Eduardo seguí aún pensando que lo ideal ante un reencuentro con un gilipollas de tamaña calaña como era Juan, sería dejarlo tirado y no asistir a ese café, allá por las cinco y media en el lugar que solían decir, cuando aún se soportaban ya jóvenes sin rencor, ya con ilusiones por subrogar.
El camino se le hizo intensamente corto, y ya en la entrada del café, comprobó reflejado en el reloj que le sobraban unos minutos. Ni se dignó a comprobar si Juan estaba ya en el café, se dio media vuelta y prestó educación a un heladero cercano, al otro lado de la plaza. Por respuesta, se despidió con un amable helado simple de vainilla y fresa, le encantaban. Sabía que ese frío empalagar no ayudaba en nada a que su talla de pantalones se viera reducida en uno o dos números, pero qué demonios, seguro que con ese café y, sobre todo, con ese cretino de Juan, vería en húmedo primer plano su resultado, de siempre el sudor adelgaza, concluyó entre lametones.
Con estas lamentaciones aún planeando sobre su cabeza, se fundieron los minutos. Y entró en el café.
Juan ya estaba al final, en la mesa más cercana a los servicios, con la silla libre, ni se esfuercen en adivinar, junto a éstos. Mal comienzo, pensó Eduardo, mientras Juan aspaventaba desesperadamente, en un absurdo reclamo de atención.
Eduardo esquivó algunas sillas, más clientes, taburetes e impecables mesas, y se sentó junto a Juan, junto a los servicios, con la mejor de sus sonrisas.
Dando la mano, Juan inició el martirio:
- Me alegra verte. Te vi fuera tomando un helado y, vaya, pensé que no entrarías.
- ¿Y por qué pensaste eso?
- No, por nada. La costumbre será.
- ¿Qué insinúas? –dijo alzando algo la voz, Eduardo-.
- Nada, nada. Te he pedido un café con leche, era eso lo que tomabas, ¿no?
- A esta hora, sí.
- Ja, claro. Bien, voy al servicio un momento.
- Sabes –dijo Eduardo antes de que Juan se levantara-, hace unos días leí en internet un texto ambientado en un bar, en un servicio; contaba –siguió Eduardo, ante la atención de Juan- lo mal que lo pasa un hombre cuando entra en un servicio. Gracioso y muy real, aunque ligero; me gustó. Te diré luego cómo lo encuentras en internet.
- Claro, en una servilleta o, espera, en el móvil mejor, pero el deber me llama, ahora vuelvo.
Juan se levantó y, tras un breve reconocimiento del exterior del servicio, pulsó la luz, de esas diáfanamente temporales, y se adentró en él.
No pasó ni un solo segundo, y Eduardo ya se sentaba en el lugar de Juan, algo más lejos de aquel olor, de aquellos olores.

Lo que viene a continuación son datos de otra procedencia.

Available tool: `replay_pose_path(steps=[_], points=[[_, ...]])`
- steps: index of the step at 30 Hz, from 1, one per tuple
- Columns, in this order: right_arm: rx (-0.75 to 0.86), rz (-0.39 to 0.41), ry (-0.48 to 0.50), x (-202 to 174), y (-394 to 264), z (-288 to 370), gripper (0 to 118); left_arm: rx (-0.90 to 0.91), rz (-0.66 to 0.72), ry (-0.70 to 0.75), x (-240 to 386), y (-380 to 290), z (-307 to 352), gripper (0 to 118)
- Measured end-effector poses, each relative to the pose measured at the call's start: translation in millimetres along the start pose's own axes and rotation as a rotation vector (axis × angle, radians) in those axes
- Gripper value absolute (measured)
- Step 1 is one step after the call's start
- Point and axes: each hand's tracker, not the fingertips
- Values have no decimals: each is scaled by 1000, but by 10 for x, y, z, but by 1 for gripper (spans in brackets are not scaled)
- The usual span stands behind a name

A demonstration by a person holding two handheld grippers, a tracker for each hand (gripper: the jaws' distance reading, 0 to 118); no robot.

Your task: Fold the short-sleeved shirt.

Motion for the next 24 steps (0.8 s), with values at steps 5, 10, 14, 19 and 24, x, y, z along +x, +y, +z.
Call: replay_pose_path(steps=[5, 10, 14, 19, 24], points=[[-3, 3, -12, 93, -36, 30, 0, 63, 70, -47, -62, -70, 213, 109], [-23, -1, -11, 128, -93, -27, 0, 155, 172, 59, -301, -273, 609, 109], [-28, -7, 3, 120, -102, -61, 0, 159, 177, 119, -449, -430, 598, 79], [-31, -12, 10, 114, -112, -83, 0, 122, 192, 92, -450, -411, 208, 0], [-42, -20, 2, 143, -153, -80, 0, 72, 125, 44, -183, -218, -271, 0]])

Pasados unos segundos, Juan salió, ante el consentimiento visual de su antiguo amigo, que le reverenció con la cabeza, con ánimo de desviar su atención del hecho flagrante de usurpación de asiento, momento en el que le embargó una extraña sensación, pasajera al menos, de ridículo, quedando a merced del respetable, que miraba cómo él, intimidado por mirares y consentires, pulsaba el botón de la luz y se metía raudo en el servicio, de nuevo.
Y la puerta se cerró ante Eduardo. Situación que aprovechó para largarse de aquel sitio para siempre. Sin mirar atrás.
A minutos de distancia de Eduardo, Juan salió del servicio: ni rastro de un tal Eduardo. Sólo había depositada sobre la mesa, junto a los cafés, una servilleta.
Alzó la servilleta y, sonriéndose, dijo:
- Menudo hijo de puta.
En la nota, estaba la dirección de aquella anécdota que le contara Eduardo.
http://www.loscuentos.net/cuentos/local/doratar/24050/?nocache=1207128134
Pagando en la barra del bar, se fue a probarla.